【问题标题】:HTML from a webpage does not display foreign language characters correctly网页中的 HTML 无法正确显示外语字符
【发布时间】:2025-11-28 18:40:01
【问题描述】:

如果标题具有误导性,请致歉。

我试图通过查询歌词站点然后使用 CLD2 检查歌词的语言来找出给定歌曲的语言。但是,对于某些歌曲(例如下面给出的示例),外语字符未正确编码,这意味着 CLD2 会抛出此错误:input contains invalid UTF-8 around byte 2121 (of 32761)

import requests
import re
from bs4 import BeautifulSoup
import cld2

response = requests.get(https://www.azlyrics.com/lyrics/blackpink/ddududdudu.html)

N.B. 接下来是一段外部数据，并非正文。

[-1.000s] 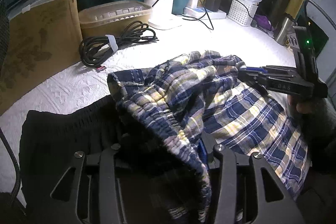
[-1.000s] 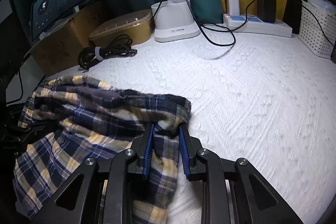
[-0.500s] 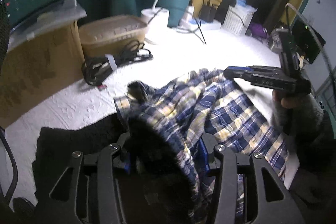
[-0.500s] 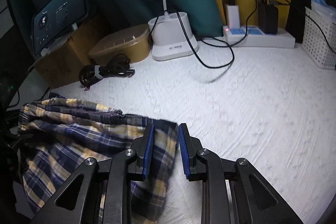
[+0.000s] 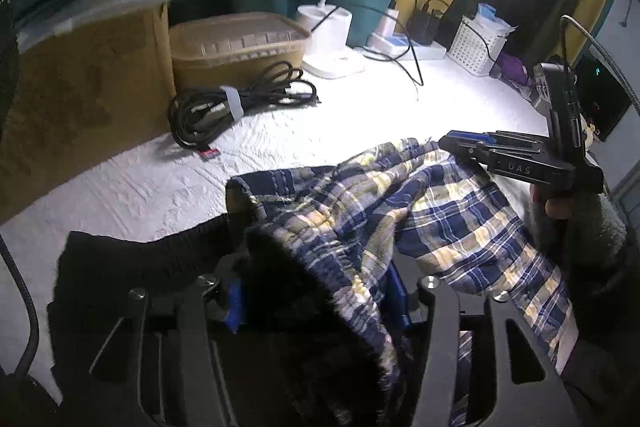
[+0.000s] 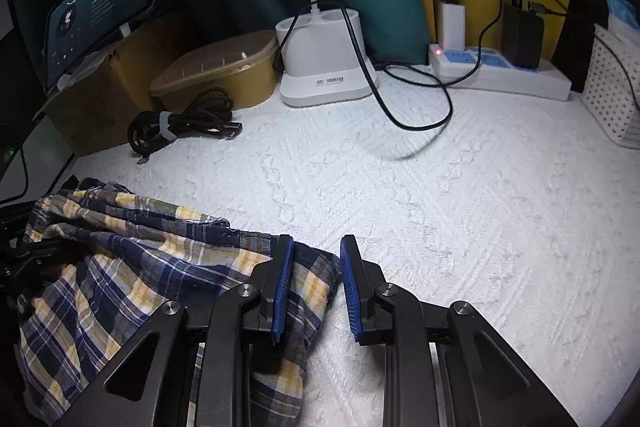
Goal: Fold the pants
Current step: 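Lower the folded pants onto the bedspread with both grippers, then open both grippers and release the folded pants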
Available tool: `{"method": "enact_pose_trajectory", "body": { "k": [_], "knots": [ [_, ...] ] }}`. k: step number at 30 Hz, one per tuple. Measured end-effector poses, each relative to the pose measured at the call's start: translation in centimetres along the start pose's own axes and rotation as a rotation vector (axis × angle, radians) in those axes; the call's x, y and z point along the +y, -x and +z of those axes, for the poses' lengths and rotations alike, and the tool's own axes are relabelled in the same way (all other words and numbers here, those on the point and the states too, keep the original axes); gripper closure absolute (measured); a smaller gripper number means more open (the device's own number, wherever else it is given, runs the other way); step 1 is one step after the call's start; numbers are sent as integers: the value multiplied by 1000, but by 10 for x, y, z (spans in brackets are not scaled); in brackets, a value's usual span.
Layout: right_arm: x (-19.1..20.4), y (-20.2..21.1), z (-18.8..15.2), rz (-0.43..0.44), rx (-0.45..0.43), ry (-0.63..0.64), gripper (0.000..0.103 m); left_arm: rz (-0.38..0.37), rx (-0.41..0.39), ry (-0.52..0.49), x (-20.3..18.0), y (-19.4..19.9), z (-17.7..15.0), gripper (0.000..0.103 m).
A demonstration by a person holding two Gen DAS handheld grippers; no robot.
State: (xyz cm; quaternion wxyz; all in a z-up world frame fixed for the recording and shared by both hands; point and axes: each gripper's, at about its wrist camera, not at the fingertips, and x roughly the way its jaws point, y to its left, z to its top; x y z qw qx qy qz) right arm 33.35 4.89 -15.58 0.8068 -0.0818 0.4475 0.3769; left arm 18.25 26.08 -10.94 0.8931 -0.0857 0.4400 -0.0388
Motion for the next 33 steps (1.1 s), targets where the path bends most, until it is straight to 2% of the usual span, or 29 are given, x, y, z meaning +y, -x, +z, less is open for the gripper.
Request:
{"method": "enact_pose_trajectory", "body": {
  "k": [5,9,11,16,30,33],
  "knots": [
    [8,11,-8,-29,-9,1,80,14,-80,15,0,26,-7,30],
    [14,21,-18,-49,-8,6,80,35,-108,41,5,36,-17,29],
    [16,25,-22,-54,-9,4,76,44,-110,49,5,38,-22,29],
    [25,39,-34,-64,-19,16,76,67,-107,64,-1,43,-36,29],
    [34,72,-79,-73,-33,32,75,96,-120,17,-36,54,-73,29],
    [36,80,-91,-66,-32,23,76,107,-103,3,-44,52,-82,29]
  ]
}}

soup = BeautifulSoup(response.text, 'html.parser')
counter = 0
for item in soup.select("div"):
    counter+=1
    if counter == 21:
        lyrics = item.get_text()
        checklang(lyrics)
        print("Lyrics found!")
        break

def checklang(lyrics):
    try:
        isReliable, textBytesFound, details = cld2.detect(lyrics)
        language = re.search("ENGLISH", str(details))
        
        if language == None:
            print("foreign lang")
                      
        if len(re.findall("Unknown", str(details))) < 2:
            print("foreign lang")
                      
        if language != None:
            print("english")
            pass

还值得一提的是,这不仅限于非拉丁字符,有时还会出现撇号或其他标点符号。

谁能解释为什么会发生这种情况或我可以做些什么来解决它?

【问题讨论】:

    标签: python http encoding utf-8 python-requests


    【解决方案1】:

    Requests 应该根据 HTTP 标头对响应的编码做出有根据的猜测。

    不幸的是,在给定的示例中,response.encoding 显示 ISO-8859-1,尽管 response.content 显示 &lt;meta charset="utf-8"&gt;

    这是我基于Response Content paragraph in the requests documentation 的解决方案。

    import requests
    import re
    from bs4 import BeautifulSoup
    # import cld2
    import pycld2 as cld2
    
    def checklang(lyrics):
            #try:
            isReliable, textBytesFound, details = cld2.detect(lyrics)
            # language = re.search("ENGLISH", str(details))
            for detail in details:
                print(detail)
    
    response = requests.get('https://www.azlyrics.com/lyrics/blackpink/ddududdudu.html')
    
    print(response.encoding)
    response.encoding = 'utf-8'                         ### key change ###
    
    soup = BeautifulSoup(response.text, 'html.parser')
    counter = 0
    for item in soup.select("div"):
        counter+=1
        if counter == 21:
            lyrics = item.get_text()
            checklang(lyrics)
            print("Lyrics found!")
            break
    

    输出\SO\65630066.py

    ISO-8859-1
    ('ENGLISH', 'en', 74, 833.0)
    ('Korean', 'ko', 20, 3575.0)
    ('Unknown', 'un', 0, 0.0)
    Lyrics found!
    

    【讨论】: